6. Violation of these principles, by whatever parties, must have consequences. This is a corollary of the principles themselves and necessary to vindicate the nature of the University itself. The offenses envisioned in the following policy amount to cutting off discourse. Making it impossible for others to speak or be heard or seen, or in any way obstructing the free exchange of ideas, is an attack on the core principles the University lives by and may not be tolerated.”
— Rev. James Walsh, S.J., Department of Theology
I. GENERAL POLICY
As an institution of higher education, one specifically committed to the Catholic and Jesuit tradition, Georgetown University is committed to free and open inquiry, deliberation and debate in all matters, and the untrammeled verbal and nonverbal expression of ideas. It is Georgetown University’s policy to provide all members of the University community, including faculty, students, and staff, the broadest possible latitude to speak, write, listen, challenge, and learn.
The ideas of different members of the University community will often and naturally conflict. It is not the proper role of a University to insulate individuals from ideas and opinions they find unwelcome, disagreeable, or even deeply offensive. Deliberation or debate may not be suppressed because the ideas put forth are thought by some or even by most members of the University community to be offensive, unwise, immoral, or ill conceived.
It is for the individual members of the University community, not for the University as an institution, to judge the value of ideas, and to act on those judgments not by seeking to suppress speech, but by openly and vigorously contesting those arguments and ideas that they oppose. Fostering the ability of members of the University community to engage with each other in an effective and responsible manner is an essential part of the University’s educational mission.
The freedom to debate and discuss the merits of competing ideas does not mean that individuals may say whatever they wish, wherever they wish.

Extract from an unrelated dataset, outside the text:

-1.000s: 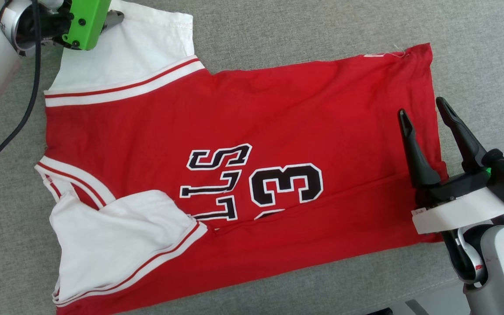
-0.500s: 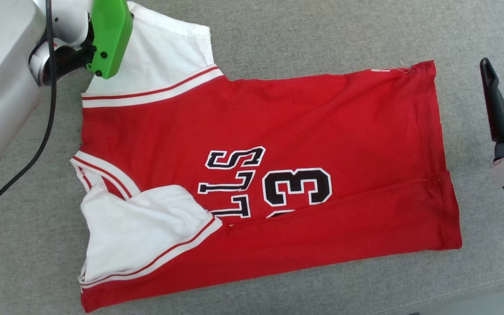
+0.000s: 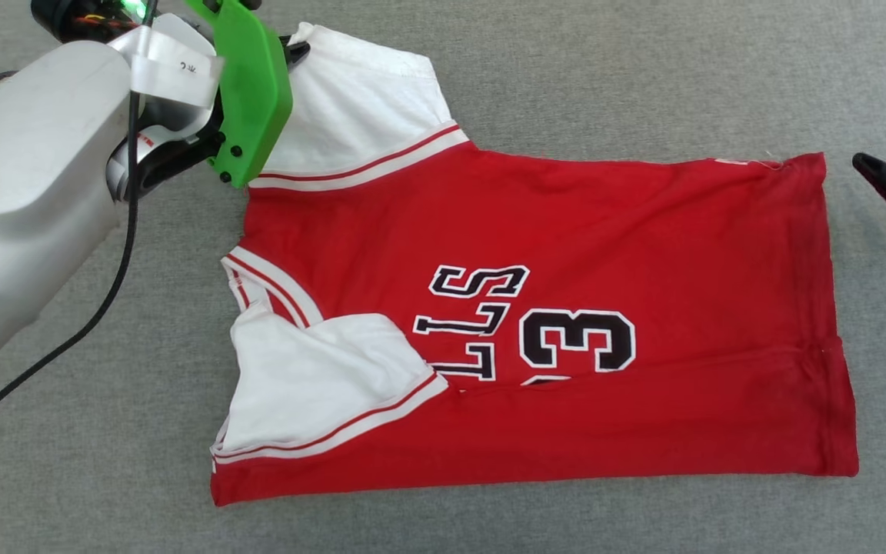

The University prohibits expression that violates the law, falsely defames a specific individual, constitutes a genuine threat, violates the University’s Harassment Policy, or unjustifiably invades substantial privacy or confidentiality interests. In addition, the University may reasonably regulate the time, place, and manner of expression to ensure that it does not disrupt the ordinary activities of the institution. Finally, to the extent that appointment letters, confidentiality agreements or policies, professional conduct policies, or HR policies regulate conduct that may include speech and expression, they are not superseded by this policy. But these are narrow exceptions to the general principle of freedom of expression, and it is vitally important that these exceptions not be used in a manner that is inconsistent with the University’s commitment to a free and open discussion of ideas.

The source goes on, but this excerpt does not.